Conakry : une femme de 61 ans condamnée pour avoir manifesté contre un 3ème mandat d’Alpha Condé

Âgée de 61 ans et mère de 5 enfants, Mabinty Camara a comparu ce mercredi, 1er avril 2020, devant le tribunal correctionnel de Mafanco. Cette commerçante était poursuivie pour « participation délictueuse à un attroupement ». Des faits pour lesquels elle a été reconnue coupable. Le tribunal l’a finalement condamnée à 6 mois de prison assortis de sursis, rapporte un journaliste de Guineematin.com qui a suivi cette audience.

Mabinty Camara est accusée d’avoir pris part à une manifestation de femmes du front national pour la défense de la constitution (FNDC), organisée le 19 février dernier à Bonfi. Mais, cette mère de famille n’a été arrêtée que le 24 février (soit 5 jours plus tard) à son domicile et conduite à la DPJ. Elle aurait été aperçue à la télévision, brandissant des affiches et tenant des propos hostiles au régime du président Alpha Condé. A la barre, la prévenue a reconnu sans détour sa participation à ladite manifestation.

« C’est dans la matinée du 24 février, à 10 heures, que j’ai aperçu un véhicule rempli d’hommes armés chez moi. Un d’entre eux est descendu pour me dire qu’on avait besoin de moi au commissariat, je suis alors allée avec eux au commissariat de Bonfi. Arrivée là-bas, ils m’ont dit que je suis poursuivie pour participation délictueuse à un attroupement, que je serais sortie sur une télévision où je tenais une affiche en scandant AMOULANFE (le slogan des opposants à un troisième mandat pour le président Alpha Condé, qui signifie ça ne marchera pas, ndlr).

J’ai reconnu les faits, puisque j’ai tenu ces propos et j’ai même demandé au président de la République de penser à l’avenir des enfants, en les laissant retourner en classe. Ils m’ont alors déférée à la DPJ, puis à la maison centrale », a expliqué la vieille dame.

Cependant, Mabinty Camara a laissé entendre qu’elle n’a causé aucun trouble à l’ordre public lors de cette manifestation pour le respect de la constitution de mai 2010 pour le président de la république.
« On me dit que j’ai causé des troubles à l’ordre public. Je ne sais pas comment j’ai troublé cet ordre.
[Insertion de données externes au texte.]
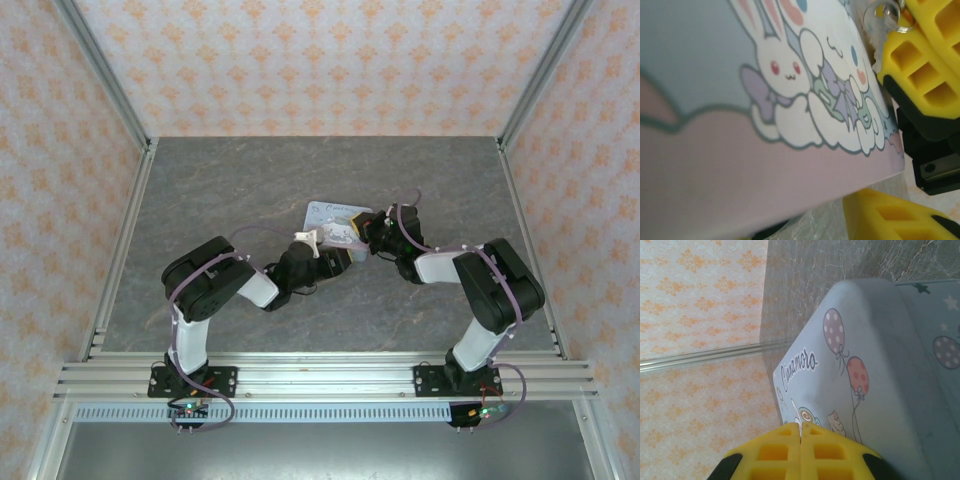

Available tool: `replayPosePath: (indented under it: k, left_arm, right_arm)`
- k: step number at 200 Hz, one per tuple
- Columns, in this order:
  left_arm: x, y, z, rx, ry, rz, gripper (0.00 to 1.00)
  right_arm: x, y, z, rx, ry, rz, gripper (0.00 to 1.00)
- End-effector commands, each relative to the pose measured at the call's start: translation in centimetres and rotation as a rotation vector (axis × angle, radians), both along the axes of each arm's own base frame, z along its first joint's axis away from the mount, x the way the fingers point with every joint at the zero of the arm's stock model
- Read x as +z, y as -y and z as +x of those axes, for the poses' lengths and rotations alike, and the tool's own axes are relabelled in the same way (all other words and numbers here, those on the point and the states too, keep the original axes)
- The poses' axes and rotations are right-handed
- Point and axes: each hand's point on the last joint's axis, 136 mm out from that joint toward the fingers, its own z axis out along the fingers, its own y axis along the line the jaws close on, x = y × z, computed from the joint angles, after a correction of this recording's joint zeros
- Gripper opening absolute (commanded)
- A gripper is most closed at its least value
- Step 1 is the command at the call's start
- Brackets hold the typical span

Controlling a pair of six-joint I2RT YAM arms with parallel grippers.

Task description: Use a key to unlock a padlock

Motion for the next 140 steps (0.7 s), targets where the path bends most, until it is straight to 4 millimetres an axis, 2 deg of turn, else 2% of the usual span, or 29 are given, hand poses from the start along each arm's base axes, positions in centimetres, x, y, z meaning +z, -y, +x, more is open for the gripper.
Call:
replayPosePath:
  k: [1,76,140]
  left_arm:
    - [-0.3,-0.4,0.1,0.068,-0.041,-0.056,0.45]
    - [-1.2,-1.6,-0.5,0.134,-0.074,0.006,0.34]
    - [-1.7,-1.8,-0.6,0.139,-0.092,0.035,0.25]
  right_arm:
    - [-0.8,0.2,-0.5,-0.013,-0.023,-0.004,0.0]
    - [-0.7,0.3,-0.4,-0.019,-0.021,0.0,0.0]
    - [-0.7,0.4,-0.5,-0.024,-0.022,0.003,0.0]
Le jour de la manifestation, on était nombreuses là-bas et on a manifesté tranquillement. Il y avait des agents de la police qui étaient juste à côté, et ils nous ont même demandé de nous exprimer sans injures, ni de violences. On a manifesté et on est rentré. J’ai été surprise de voir 5 jours plus tard, des agents venir me chercher », a-t-elle laissé entendre.

Prenant la parole, le ministère public a indiqué que la manifestation à laquelle Mabinty Camara avait pris part n’obéissait à aucune procédure légale. C’est pourquoi d’ailleurs, le procureur audiencier a requis six mois de prison ferme contre la prévenue.
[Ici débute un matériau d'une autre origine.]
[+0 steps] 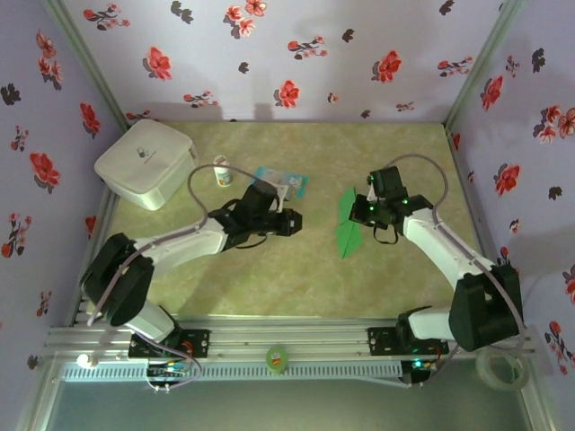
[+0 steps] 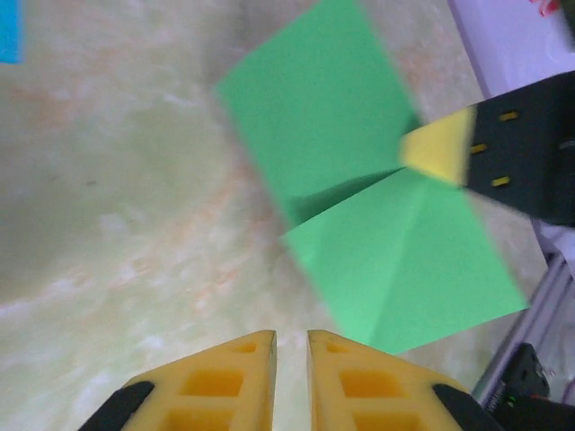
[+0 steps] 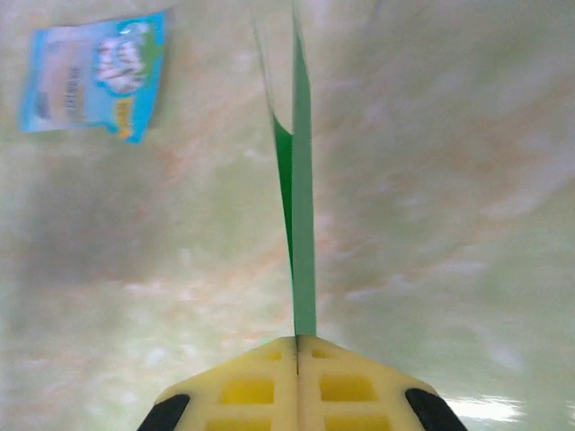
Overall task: Fold a paper plane with a square sheet of paper (pick it up from the middle)
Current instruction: Turn over the paper at the center of the table.
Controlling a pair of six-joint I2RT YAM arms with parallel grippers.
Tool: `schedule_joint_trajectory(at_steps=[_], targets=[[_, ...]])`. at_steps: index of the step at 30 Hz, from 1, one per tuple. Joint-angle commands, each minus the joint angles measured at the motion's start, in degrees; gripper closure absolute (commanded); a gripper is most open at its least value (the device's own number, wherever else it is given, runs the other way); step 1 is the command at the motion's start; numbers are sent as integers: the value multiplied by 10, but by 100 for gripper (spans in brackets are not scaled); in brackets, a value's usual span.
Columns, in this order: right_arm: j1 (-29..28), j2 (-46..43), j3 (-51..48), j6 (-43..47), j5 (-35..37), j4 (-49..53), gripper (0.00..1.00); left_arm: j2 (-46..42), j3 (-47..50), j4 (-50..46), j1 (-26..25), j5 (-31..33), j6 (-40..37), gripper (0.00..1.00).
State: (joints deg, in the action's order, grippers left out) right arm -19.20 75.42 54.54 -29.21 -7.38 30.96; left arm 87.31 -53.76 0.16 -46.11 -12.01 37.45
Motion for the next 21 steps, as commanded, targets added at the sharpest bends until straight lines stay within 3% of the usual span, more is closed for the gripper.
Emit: schedule_joint_trajectory(at_steps=[1,5,13,16,21], targets=[[-51,8,57,68,235,194,97,-54,55,34,19,86,34,82],[-121,61,109,49,372,248,96,-126,127,53,43,137,78,80],[-250,230,203,11,443,254,96,-271,213,-2,70,235,128,77],[-291,318,274,-7,446,281,96,-316,230,-31,73,255,136,77],[-334,402,355,-2,332,248,92,-363,241,-70,75,268,140,76]])
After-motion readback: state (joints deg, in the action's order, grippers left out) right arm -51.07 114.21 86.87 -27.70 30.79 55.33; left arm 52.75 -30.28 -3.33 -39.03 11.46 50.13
« Cette manifestation du 19 février n’était pas autorisée. C’est devenu maintenant récurrent, des citoyens se réclament hors la loi pour s’atteler à des activités de nature à troubler l’ordre public. La manifestation est un droit constitutionnel, certes ; mais, elle obéit à des principes et des procédures bien définies. Aucune procédure n’a été suivie lors de cette manifestation et la dame a tenu des propos dangereux et outranciers contre le président de la République. Elle même elle a tout reconnu ici. Je vous demande humblement de la retenir dans les liens de la culpabilité. Et, pour la répression, je vous prie de la condamner à 6 mois de prison ferme et au paiement de 300 mille francs », a requis le procureur Ibrahima Sory Touré.
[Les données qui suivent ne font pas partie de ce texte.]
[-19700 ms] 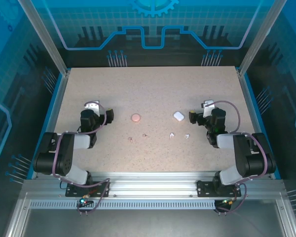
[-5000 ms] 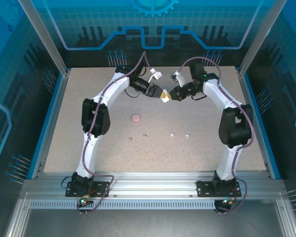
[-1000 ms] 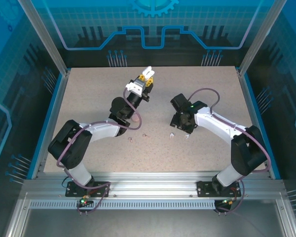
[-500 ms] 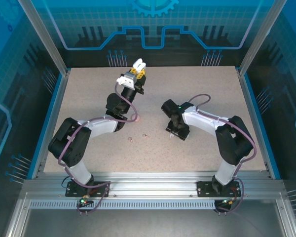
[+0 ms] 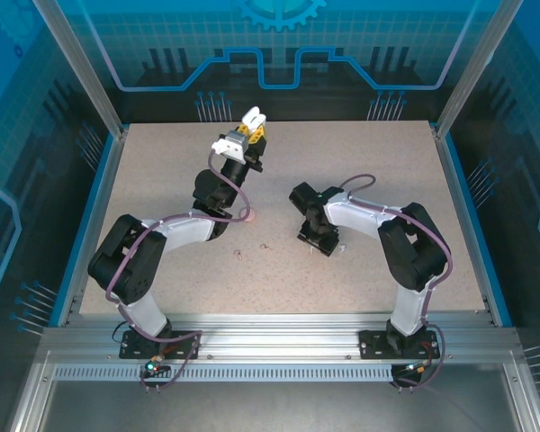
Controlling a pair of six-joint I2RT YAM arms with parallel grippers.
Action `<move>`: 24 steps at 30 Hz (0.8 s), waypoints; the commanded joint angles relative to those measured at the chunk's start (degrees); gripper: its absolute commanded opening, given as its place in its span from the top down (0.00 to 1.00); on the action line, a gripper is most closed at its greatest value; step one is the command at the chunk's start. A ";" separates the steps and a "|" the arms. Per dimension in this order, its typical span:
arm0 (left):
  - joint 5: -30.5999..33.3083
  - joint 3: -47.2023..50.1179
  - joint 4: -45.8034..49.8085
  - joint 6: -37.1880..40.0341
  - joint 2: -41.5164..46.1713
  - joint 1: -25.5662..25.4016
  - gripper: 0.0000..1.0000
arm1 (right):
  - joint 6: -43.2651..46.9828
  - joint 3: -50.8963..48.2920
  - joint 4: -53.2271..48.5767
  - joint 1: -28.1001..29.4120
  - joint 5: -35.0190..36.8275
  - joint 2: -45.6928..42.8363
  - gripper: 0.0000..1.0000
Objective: Insert wireless bluetooth earbuds into charging case
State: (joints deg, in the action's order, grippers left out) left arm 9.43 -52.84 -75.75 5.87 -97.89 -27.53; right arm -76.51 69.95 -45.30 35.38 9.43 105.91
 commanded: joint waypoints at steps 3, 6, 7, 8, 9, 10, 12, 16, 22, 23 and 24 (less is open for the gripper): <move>-0.38 -0.18 -1.60 -0.80 2.08 0.03 1.00 | -0.31 1.94 -0.08 0.92 0.50 2.14 0.46; -0.46 -0.20 -1.49 -0.77 2.13 0.10 1.00 | 0.07 2.20 0.17 0.92 0.30 2.96 0.47; -0.47 -0.16 -1.34 -0.81 2.17 0.02 1.00 | 0.31 2.28 0.14 0.93 0.26 3.29 0.47; -0.47 -0.16 -1.25 -0.79 2.17 0.05 1.00 | 0.37 2.29 -0.03 0.92 0.36 3.42 0.48; -0.55 -0.10 -1.26 -0.77 2.22 0.04 1.00 | 0.48 2.25 -0.06 0.92 0.45 3.57 0.48; -0.63 -0.07 -1.25 -0.77 2.17 0.09 1.00 | 0.48 2.05 0.07 0.92 0.48 3.70 0.49; -0.60 0.02 -1.25 -0.77 2.17 0.05 1.00 | 0.49 1.73 0.36 0.87 0.46 3.69 0.50; -0.64 0.10 -1.07 -0.86 2.35 0.04 1.00 | 1.06 1.50 0.82 0.83 0.52 4.05 0.54; -0.55 0.36 -1.08 -0.77 2.52 0.04 1.00 | 2.18 1.25 1.42 0.82 0.20 4.13 0.57; -0.56 0.45 -1.07 -0.77 2.52 -0.07 1.00 | 2.29 1.19 1.51 0.78 0.16 4.13 0.57; -0.55 0.45 -1.07 -0.81 2.61 -0.03 1.00 | 2.52 1.07 1.57 0.84 0.19 4.18 0.57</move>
State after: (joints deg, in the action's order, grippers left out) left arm 9.41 -52.82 -75.31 5.89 -97.76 -27.53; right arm -74.72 71.00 -43.99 35.38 9.43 109.06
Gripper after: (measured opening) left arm 0.227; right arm 0.429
Des réquisitions auxquelles s’est opposé maître Mohamed Traoré, membre du collectif des avocats du FNDC. Il estime que la position du procureur dans ce dossier est partisane.

« Je trouve que ces réquisitions sont des allégations partisanes, tenues par un procureur militant, avec une interprétation erronée des textes de lois. Aucune preuve concrète ne vous a été présentée. On vous parle de manque de moyens, comme si cet état de fait devait être imputé à ma cliente. Vu le caractère vide de ce dossier, je vous demande de prononcer la relaxe pure et simple de cette femme pour délit non constitué », a plaidé l’avocat de la défense.

Finalement, le tribunal a reconnu la prévenue coupable des faits de participation délictueuse à un attroupement qui lui sont reprochés. Et, en conséquence, le tribunal a condamné Mabinty Camara à six mois de prison assortie de sursis.